In the extent of his alleged bigotry, Robinson pales beside legendary off-spinner Fred Titmus who played first-class cricket from 1949 to 1982 and was the subject of a song by the punk band Half Man, Half Biscuit, entitled 'F..kin hell, it’s Fred Titmus.' The Guyana-born batsman Lonsdale Skinner recalled that in a county game in the 1970s, Titmus 'called me a black b*****d and all that stuff'. Yet Titmus not only served as first-class coach but became an England selector. 

According to the great West Indian captain Clive Lloyd, he heard the same foul epithet used on his Test debut in 1968 in the Caribbean by an England bowler against one of the home team’s pace attack. 

Similarly, Fred Trueman, the tearaway England and Yorkshire quick, was reputed to have said to the Indian High Commissioner at a dinner in 1952, 'pass the salt, Gunga Din,' though he always denied making the remark. He also denied having told an Indian batsman, who was returning to the crease after being felled by a bouncer, 'Aye, Gunga Din, glad to see your colour’s back.' 

Today a figure like Arthur Gilligan would almost certainly be barred from the first-class game, given that in the 1920s he was a member of the British Fascists and an admirer of Mussolini. However, at the peak of his career, he captained not only Sussex but also England on a high-profile Ashes tour in 1924-25, despite the fact that British Special Branch identified him as an extremist to the Australian authorities. 

On his return to England, after leading his team to a 1-4 thrashing, he wrote an article on the theme 'the Spirit of Fascism and Cricket,' in which he stated, 'On cricket tours it is essential to work solely on the lines of fascism. The team must be good friends and out for one thing and one thing only: the good of the side.' 

Gilligan went on to become one of the grandees of English cricket, serving as a skipper on further MCC tours, as president of MCC and as a Test selector. Coincidentally Frederick Toone, the manager of that Ashes trip in 1924-25, was also a fascist. His political opinions did nothing to hinder his career as a successful administrator or prevent him receiving a knighthood for services to the sport. 

While Gilligan admired Mussolini, the former England captain Charles Fry was an early admirer of Hitler’s whom he met in 1934 while attempting to forge closer links between the British Boy Scouts movement and the Hitler youth. Having greeted the Fuhrer with a Nazi salute, Fry was captivated during their encounter, later describing Hitler as a 'great man of innate dignity' with a 'quiet, simple and courteous manner.' 

Fry, who had been offered – and refused – the throne of Albania during the Versailles peace negotiations in 1919, also had dinner with Ribbentrop as he tried to persuade the Nazis to take up cricket, as it was 'a pure Nordic game'.
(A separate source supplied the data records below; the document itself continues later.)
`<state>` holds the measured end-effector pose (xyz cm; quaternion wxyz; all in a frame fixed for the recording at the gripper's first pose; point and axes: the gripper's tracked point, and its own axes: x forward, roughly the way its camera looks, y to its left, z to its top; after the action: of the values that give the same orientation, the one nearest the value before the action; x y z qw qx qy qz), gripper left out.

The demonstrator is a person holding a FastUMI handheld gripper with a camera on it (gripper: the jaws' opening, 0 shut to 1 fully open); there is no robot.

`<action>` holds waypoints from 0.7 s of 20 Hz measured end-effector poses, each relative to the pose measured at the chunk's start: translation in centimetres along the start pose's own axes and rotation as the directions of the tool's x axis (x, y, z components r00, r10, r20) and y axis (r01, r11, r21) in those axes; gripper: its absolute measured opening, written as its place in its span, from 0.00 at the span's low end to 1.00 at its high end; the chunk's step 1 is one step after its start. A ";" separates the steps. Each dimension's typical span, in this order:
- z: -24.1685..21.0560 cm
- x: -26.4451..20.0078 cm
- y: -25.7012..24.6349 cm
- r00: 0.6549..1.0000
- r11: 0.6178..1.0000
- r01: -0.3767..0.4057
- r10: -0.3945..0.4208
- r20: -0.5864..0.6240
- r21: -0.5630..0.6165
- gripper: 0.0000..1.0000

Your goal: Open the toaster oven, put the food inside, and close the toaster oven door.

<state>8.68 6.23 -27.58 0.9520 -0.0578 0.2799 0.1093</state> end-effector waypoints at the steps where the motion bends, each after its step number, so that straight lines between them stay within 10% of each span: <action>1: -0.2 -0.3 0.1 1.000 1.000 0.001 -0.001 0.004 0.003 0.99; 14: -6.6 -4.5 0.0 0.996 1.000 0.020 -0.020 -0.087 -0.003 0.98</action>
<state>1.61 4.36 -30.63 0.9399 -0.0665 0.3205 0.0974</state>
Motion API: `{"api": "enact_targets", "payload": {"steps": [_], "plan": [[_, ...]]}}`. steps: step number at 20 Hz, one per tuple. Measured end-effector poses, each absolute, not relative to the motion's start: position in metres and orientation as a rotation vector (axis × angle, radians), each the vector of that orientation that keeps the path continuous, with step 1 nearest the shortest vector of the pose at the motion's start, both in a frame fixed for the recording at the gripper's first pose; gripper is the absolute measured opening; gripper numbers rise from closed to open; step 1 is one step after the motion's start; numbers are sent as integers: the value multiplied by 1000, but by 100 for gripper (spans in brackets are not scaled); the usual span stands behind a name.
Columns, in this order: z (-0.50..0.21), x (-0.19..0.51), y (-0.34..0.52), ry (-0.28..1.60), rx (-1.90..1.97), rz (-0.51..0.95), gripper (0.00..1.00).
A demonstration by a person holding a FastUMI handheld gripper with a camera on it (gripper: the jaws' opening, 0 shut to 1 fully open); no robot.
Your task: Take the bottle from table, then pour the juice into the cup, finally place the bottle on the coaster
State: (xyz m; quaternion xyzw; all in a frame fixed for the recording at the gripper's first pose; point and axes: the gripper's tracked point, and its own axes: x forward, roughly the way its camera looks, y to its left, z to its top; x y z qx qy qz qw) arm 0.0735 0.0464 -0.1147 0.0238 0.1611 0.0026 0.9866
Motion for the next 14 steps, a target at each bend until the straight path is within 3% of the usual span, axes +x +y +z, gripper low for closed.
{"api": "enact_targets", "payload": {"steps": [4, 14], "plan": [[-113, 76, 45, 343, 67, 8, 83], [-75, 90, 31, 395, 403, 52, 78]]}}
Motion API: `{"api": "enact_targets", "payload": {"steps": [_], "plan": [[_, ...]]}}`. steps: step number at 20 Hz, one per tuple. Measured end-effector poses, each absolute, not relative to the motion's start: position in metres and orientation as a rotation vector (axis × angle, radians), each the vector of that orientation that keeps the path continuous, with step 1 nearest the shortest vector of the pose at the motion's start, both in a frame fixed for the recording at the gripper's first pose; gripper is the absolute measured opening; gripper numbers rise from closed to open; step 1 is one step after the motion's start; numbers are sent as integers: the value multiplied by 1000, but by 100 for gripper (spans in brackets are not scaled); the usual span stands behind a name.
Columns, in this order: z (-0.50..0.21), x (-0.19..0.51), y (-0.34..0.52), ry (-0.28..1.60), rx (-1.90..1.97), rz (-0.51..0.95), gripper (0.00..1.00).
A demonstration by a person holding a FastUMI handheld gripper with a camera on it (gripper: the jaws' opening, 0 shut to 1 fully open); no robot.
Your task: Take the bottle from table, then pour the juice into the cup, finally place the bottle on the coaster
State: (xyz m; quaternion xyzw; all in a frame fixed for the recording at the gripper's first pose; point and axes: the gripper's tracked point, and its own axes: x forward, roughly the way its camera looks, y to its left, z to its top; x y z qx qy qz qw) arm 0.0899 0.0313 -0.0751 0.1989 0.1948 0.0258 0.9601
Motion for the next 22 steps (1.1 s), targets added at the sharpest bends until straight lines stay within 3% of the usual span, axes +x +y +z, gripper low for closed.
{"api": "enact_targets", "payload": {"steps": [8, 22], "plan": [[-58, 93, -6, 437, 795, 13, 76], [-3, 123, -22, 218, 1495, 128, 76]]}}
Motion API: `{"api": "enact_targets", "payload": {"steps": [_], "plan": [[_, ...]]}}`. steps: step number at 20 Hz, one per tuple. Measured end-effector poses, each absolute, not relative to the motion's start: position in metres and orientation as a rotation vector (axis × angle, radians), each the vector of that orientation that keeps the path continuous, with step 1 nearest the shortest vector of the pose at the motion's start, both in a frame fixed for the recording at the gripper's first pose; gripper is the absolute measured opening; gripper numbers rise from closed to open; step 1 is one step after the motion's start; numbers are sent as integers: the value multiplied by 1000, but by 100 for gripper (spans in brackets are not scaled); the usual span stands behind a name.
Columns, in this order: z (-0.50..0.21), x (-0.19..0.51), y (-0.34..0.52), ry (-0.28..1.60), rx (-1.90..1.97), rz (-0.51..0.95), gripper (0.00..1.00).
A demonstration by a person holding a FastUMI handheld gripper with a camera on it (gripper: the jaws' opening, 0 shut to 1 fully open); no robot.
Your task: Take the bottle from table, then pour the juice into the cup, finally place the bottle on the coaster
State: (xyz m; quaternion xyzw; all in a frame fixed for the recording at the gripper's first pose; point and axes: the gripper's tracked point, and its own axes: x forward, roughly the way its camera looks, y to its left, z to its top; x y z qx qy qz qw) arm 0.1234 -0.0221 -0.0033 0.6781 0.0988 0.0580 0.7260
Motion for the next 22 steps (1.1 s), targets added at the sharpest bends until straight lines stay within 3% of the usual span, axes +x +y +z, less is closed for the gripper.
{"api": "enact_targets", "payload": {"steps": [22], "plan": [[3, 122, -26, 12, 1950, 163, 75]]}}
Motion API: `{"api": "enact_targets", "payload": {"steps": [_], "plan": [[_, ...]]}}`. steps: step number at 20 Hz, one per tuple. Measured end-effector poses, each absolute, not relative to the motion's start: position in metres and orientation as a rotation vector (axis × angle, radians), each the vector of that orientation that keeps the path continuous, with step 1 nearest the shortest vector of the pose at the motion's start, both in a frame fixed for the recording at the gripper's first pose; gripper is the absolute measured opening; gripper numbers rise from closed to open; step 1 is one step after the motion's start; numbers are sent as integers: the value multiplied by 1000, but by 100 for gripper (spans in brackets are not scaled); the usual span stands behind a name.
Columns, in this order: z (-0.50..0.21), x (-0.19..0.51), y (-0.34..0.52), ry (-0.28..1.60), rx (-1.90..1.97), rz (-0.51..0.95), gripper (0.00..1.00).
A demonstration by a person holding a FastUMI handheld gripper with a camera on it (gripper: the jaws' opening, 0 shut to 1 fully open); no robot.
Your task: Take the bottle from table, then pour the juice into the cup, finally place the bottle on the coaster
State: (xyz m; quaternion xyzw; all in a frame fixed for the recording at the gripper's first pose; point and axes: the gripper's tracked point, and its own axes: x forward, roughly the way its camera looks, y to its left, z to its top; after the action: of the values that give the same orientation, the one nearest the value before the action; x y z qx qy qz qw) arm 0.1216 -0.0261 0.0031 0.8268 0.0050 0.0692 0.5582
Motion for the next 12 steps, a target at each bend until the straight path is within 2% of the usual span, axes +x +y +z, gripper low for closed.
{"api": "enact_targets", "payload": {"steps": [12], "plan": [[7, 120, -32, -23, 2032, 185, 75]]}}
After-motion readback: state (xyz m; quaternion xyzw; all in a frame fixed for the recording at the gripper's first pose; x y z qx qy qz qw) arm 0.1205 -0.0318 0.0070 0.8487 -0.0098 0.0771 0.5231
Such naivety about the Reich was not confined to Fry. The great inter-war England opening batsman Herbert Sutcliffe once wrote that 'it is a pity Hitler was not educated in Yorkshire for I feel sure if he had been he would have learned the principles of sportsmanship and what it is to play a straight bat.'

The ugliness of prejudice can be found right back in cricket’s golden age, as exhibited by Lord Harris, the ex-England captain, long-serving Kent player and leading administrator. In 1896, Harris objected to the selection of the brilliant Indian Prince Ranjitsinhji on the grounds that he was 'a mere bird of passage.' Harris was over-ruled by the selectors and Ranji went on to become one of the greatest players of his era, transforming the art of batting with his fluid style. England all-rounder Ted Wainwright, however, once said that Ranji 'never played a Christian shot in his life.' 

Wainwright's career would have been unlikely to survive such a remark had it been made today. But unlike Ollie Robinson, players of the past were generally judged on their cricketing merits, not their verbal indiscretions.